Updated: Mar 6, 2022


I'm sorry that you might be missing the ball here with an opinion like that. When a person in a position of extreme privilege and power wants to artificially shrink the prevalence rate of autism diagnosis, we have a big, systemic, motherfucker of a problem, my people.

Adding "clarifying language" to further restrict the DSM-5 criteria goes against all recent peer-reviewed, clinically significant evidence that autism, at its core, is a fundamental difference in neurotype and is HIGHLY prevalent in the global population. Clinicians in this space now believe that more autistic people exist and have existed throughout time. However, it has been our failure as a society and in the medical/behavioral health fields to recognize people with all presentations of autism. People who show less outward impairment, and who have been deemed by the system to have less overall support needs are barred from receiving a diagnosis, even when they themselves have spent countless hours researching in earnest of a self-diagnosis. (While we're on our lil soapbox, it should be said, please remember that we have no idea what someone's social location or support needs are just by looking at them...ever.)

What It Really Means To Us

Any change that supports an artificially-imposed drop in the rate of diagnosis inherently disenfranchises that entire population of people from getting proper care, treatment, insurance coverage, school/workplace accommodations, and social supports to meet their needs. Many autistic people require substantial accommodations to sustain employment or make it through institutions that are designed for neurotypical people, such as academia and the workforce.

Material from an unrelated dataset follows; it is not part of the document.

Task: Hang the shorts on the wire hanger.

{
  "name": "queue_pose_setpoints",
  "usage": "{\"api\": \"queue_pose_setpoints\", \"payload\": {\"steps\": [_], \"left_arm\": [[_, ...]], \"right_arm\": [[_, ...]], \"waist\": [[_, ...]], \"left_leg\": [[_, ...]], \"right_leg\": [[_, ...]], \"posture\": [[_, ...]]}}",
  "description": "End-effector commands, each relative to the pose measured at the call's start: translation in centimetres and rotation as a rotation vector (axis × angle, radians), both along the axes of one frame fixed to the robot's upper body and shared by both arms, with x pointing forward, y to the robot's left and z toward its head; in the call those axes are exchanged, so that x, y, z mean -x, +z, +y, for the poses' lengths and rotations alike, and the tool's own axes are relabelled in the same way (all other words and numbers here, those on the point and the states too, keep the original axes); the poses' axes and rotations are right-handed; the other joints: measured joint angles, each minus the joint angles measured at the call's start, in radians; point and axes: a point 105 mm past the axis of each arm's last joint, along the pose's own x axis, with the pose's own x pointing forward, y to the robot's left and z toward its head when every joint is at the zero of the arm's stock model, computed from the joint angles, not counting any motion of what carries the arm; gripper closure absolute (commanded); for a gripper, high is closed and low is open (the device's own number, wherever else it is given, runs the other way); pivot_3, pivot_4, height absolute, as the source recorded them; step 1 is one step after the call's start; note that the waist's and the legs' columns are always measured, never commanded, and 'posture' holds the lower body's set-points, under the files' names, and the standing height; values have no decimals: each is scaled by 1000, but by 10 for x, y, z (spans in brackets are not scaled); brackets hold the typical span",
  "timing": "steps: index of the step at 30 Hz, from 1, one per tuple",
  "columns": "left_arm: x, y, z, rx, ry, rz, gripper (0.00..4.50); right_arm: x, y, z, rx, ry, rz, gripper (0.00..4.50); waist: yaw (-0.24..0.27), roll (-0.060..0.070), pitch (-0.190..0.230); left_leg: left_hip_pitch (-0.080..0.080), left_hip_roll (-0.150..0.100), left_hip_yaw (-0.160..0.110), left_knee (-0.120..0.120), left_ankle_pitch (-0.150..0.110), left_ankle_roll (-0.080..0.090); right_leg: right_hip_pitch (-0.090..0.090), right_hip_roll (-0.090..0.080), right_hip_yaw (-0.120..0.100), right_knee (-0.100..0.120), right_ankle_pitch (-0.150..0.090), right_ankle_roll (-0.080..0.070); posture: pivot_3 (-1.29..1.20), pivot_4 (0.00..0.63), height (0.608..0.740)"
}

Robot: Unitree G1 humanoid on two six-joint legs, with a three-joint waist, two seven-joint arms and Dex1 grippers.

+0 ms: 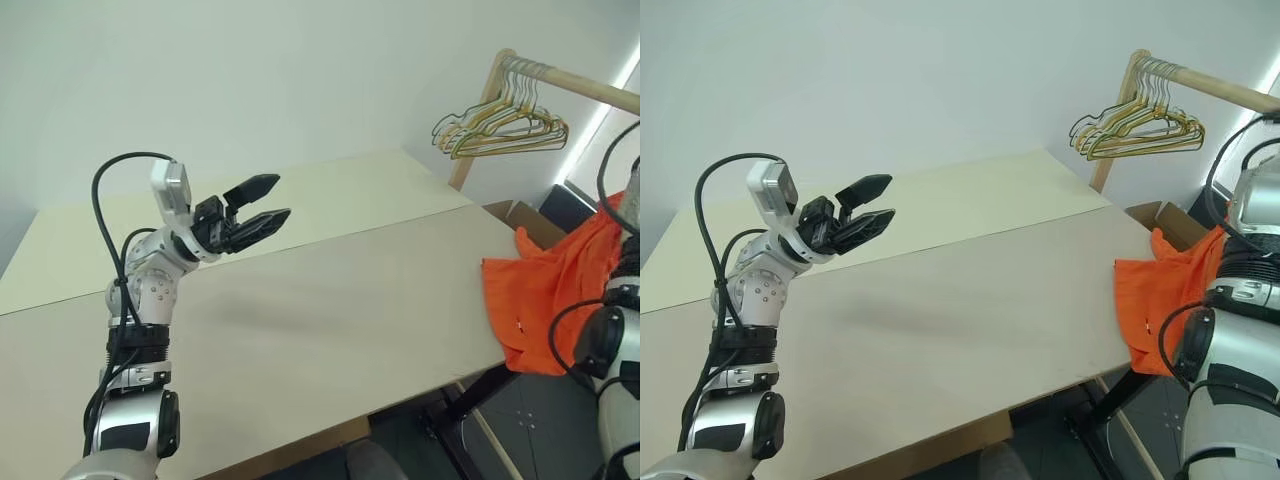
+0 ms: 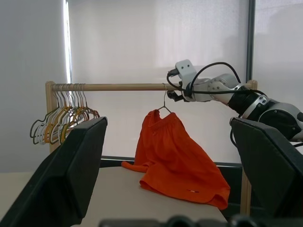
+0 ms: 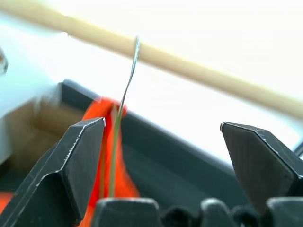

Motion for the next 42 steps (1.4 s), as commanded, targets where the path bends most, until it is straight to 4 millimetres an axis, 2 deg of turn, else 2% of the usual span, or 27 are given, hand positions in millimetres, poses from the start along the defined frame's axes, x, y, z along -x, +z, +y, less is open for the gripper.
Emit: {"api": "queue_pose_setpoints", "payload": {"steps": [1,4,6,8,10,12,16,18,21,24,28,30,35,42], "left_arm": [[4,13,1,0,0,-58,0],[2,10,5,-15,32,-48,0],[4,3,16,-60,78,-31,0],[6,0,24,-87,111,-25,0],[9,-5,42,-131,194,4,0],[14,-8,56,-161,258,30,0],[27,-14,76,-214,361,50,0],[37,-19,87,-250,414,82,0],[47,-23,98,-286,477,109,0],[57,-24,109,-303,543,121,0],[66,-29,113,-301,585,137,0],[66,-32,111,-298,599,141,0],[64,-34,108,-287,612,145,0],[60,-37,106,-306,616,160,0]], "right_arm": [[-4,43,33,235,110,-113,23],[-27,43,68,305,347,-100,23],[-49,27,116,358,642,-12,23],[-55,15,143,384,805,39,23],[-56,-6,178,385,1039,103,23],[-52,-23,203,398,1205,164,23],[-40,-55,235,482,1426,292,23],[-26,-83,251,553,1552,393,23],[-9,-112,259,579,1665,508,23],[0,-133,258,559,1723,581,23],[-5,-139,253,561,1724,621,23],[-9,-139,250,560,1721,637,23],[-14,-142,247,564,1707,653,23],[-15,-146,246,568,1691,670,23]], "waist": [[0,0,0],[-1,0,0],[-8,0,0],[-15,0,0],[-11,-1,0],[-3,-1,2],[51,-2,3],[99,-4,4],[160,-6,4],[233,-6,5],[311,-6,5],[340,-6,5],[379,-7,5],[377,-7,5]], "left_leg": [[0,0,0,0,0,0],[0,0,-1,0,0,0],[0,0,-1,0,0,0],[2,1,-1,-1,0,0],[2,1,-1,-1,1,-2],[2,1,-3,-1,1,-2],[1,0,-5,-1,1,-2],[1,0,-5,-1,0,-4],[-5,1,-5,-1,1,-7],[-9,1,-5,-1,1,-9],[-16,-1,-3,-1,0,-22],[-18,-1,-3,-1,2,-25],[-20,-2,-3,-2,2,-26],[-22,-2,-3,-2,5,-24]], "right_leg": [[0,0,0,0,0,0],[0,1,0,0,0,0],[0,1,0,0,0,0],[1,3,0,0,0,0],[0,3,0,1,0,0],[0,3,-1,3,0,0],[-1,1,-1,4,0,0],[-2,1,-1,3,0,0],[-15,1,-1,6,0,-1],[-18,1,-2,7,1,-2],[-33,-6,-5,7,2,-5],[-35,-5,-7,7,2,-6],[-37,-5,-11,7,2,-7],[-38,-3,-11,7,2,-7]], "posture": [[-333,0,740],[-323,0,740],[-312,0,740],[-296,0,740],[-265,0,740],[-234,0,740],[-162,0,740],[-119,0,740],[-72,0,740],[-12,0,740],[28,0,740],[38,0,740],[46,0,740],[39,0,740]]}}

People with all levels of support needs rely on proper clinical diagnosis to guide their therapeutic treatment. So, when someone's battle cry from atop the information hierarchy of medicine/behavioral healthcare is to provide less diagnoses for seemingly arbitrary reasons, we have to consider the trickle down and what that means for a population:

When our best attempt at revising a foundational psychiatric tool is to take away the opportunity for a marginalized group to find representation, community, proper therapeutic treatments, and life-sustaining supports, YOU BET WE'RE CONCERNED. Research also shows that a diagnosis can help autistic people find freedom, self-acceptance, and relief from the suffocating confines of said patriarchal, capitalistic hellscape. We can continue to provide this through the use of a diagnostic framework that explains the autistic neurotype and outlines some basic considerations for support needs.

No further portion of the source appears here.